→ TASK REQUIREMENTS: Before anything else, drop the pictures; then return exactly the lines from the top of the listing through the line with "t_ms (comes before".

→ SOURCE DATA:
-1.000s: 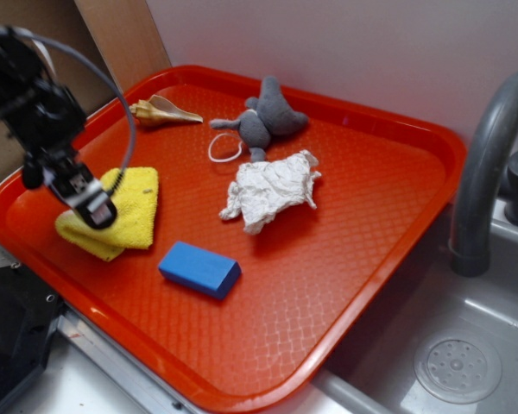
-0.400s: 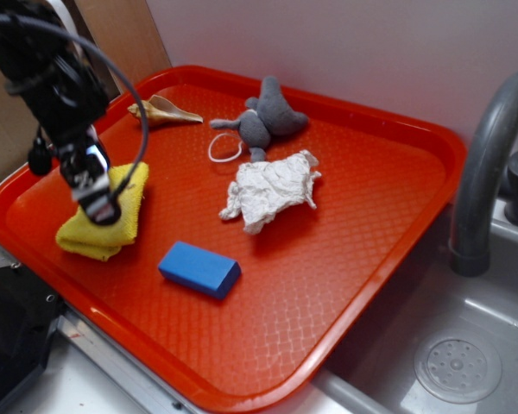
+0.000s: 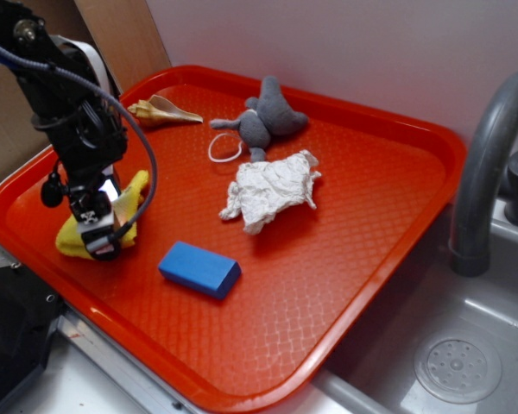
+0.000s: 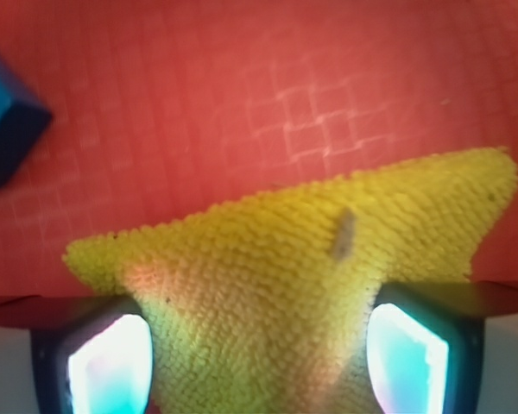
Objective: Grab the yellow cloth.
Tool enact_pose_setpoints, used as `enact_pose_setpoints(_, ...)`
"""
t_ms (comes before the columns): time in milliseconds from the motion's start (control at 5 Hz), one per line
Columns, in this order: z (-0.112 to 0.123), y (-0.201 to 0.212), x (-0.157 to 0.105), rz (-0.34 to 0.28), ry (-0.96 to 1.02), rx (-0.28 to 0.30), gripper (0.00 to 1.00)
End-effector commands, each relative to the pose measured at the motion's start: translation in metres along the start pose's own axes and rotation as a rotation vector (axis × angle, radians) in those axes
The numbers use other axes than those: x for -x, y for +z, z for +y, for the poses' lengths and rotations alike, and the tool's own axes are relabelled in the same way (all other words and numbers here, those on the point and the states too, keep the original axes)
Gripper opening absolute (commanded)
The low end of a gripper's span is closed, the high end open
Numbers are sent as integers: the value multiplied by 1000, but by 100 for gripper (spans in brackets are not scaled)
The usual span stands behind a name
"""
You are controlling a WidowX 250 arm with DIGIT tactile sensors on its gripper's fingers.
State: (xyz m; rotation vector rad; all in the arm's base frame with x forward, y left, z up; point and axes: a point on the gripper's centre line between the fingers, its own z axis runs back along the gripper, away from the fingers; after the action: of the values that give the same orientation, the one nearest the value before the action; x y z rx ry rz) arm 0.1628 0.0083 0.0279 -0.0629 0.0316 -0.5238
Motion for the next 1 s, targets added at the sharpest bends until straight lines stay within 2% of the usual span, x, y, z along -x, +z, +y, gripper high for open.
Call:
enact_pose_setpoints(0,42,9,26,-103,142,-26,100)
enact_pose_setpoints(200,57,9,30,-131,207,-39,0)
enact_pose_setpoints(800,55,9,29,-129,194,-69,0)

→ YOUR SOLUTION:
-1.000s: 
-0.400s: 
+0.000s: 
+0.000s: 
Objective: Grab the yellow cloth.
Tool enact_pose_setpoints, used as `enact_pose_setpoints(_, ...)`
"""
t_ms (comes before the columns): time in milliseconds from the motion's start (control at 5 Hz), one per line

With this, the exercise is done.